======== Exercise data ========

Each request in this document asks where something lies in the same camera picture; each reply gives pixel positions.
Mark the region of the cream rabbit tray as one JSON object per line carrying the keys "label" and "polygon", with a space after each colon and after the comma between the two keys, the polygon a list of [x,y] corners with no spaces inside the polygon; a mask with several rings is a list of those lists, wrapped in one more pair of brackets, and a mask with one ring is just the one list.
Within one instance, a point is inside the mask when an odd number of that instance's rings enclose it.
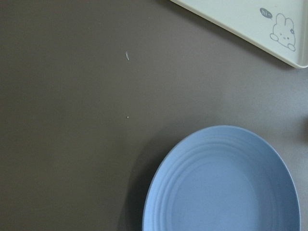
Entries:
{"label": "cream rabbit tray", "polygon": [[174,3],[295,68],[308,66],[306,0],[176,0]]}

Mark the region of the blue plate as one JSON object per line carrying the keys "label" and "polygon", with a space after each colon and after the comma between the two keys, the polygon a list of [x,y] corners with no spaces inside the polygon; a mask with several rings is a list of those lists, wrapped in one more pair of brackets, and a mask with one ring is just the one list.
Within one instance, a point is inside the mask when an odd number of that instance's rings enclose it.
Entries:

========

- [Task prompt] All lines from the one with "Mark the region of the blue" onward to the end of the records above should be repeated exactly, and only those lines.

- [Answer to the exercise]
Mark the region of the blue plate as one JSON object per line carrying the keys "label" and "polygon", with a space after each colon and after the comma between the two keys, the polygon a list of [x,y] corners with no spaces inside the polygon; a mask with several rings is a list of those lists, wrapped in one more pair of brackets, and a mask with one ring is just the one list.
Within one instance, a point is inside the mask when an odd number of that instance's rings enclose it.
Entries:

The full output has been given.